■ Try it:
This task asks for the lines from the one with "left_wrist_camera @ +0" to the final line below, repeated exactly, with pictures omitted.
------------------------------------
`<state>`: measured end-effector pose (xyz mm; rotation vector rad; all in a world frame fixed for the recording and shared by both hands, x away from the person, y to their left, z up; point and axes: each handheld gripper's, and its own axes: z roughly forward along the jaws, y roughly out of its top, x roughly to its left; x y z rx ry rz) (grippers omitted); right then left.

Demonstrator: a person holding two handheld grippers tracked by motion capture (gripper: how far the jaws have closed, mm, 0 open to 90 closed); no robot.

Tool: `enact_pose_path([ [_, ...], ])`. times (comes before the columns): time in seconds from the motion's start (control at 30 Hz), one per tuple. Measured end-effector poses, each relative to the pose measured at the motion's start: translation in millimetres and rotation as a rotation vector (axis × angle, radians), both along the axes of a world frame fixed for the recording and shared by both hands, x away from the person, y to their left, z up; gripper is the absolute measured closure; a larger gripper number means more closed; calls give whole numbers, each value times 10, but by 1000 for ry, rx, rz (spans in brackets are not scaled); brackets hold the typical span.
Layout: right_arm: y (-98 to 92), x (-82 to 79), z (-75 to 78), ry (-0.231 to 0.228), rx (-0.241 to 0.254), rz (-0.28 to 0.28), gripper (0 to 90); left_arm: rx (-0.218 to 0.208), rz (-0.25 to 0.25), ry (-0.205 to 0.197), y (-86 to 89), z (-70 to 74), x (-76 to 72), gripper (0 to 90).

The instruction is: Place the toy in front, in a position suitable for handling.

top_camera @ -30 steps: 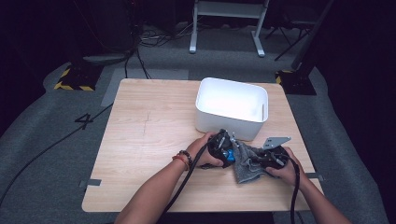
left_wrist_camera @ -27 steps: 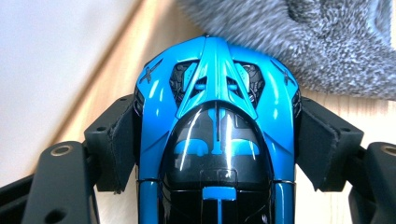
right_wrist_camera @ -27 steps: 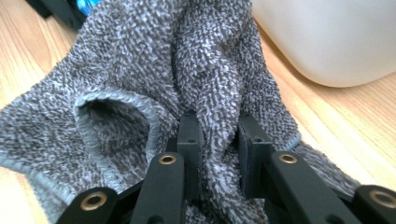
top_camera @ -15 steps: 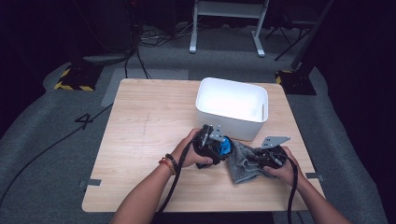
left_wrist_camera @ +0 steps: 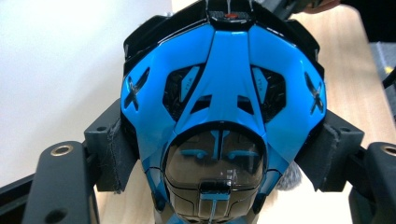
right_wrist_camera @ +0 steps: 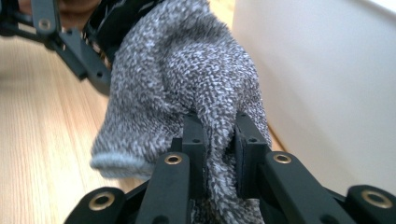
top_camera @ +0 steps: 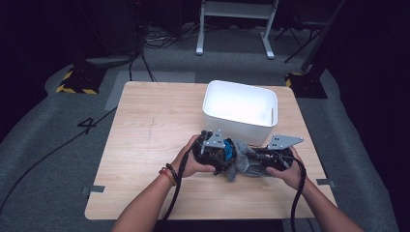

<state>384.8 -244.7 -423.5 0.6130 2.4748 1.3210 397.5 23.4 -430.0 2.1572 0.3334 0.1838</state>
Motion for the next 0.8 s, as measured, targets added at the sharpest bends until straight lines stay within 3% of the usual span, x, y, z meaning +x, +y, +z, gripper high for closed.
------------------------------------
■ Task result:
left_wrist_camera @ +0 steps: 
right_wrist_camera @ +0 steps: 
top_camera @ +0 steps: 

<state>384.8 -244.7 -423.5 0.6130 2.4748 1.3210 397.5 23.4 -430.0 2.1572 0.3334 0.1838</state>
Motion for the next 0.8 s, as measured, targets added at the sharpest bends until straight lines stay within 3% of the usual span, x, y, z meaning +x, +y, +z, gripper high for closed.

That finishes the output.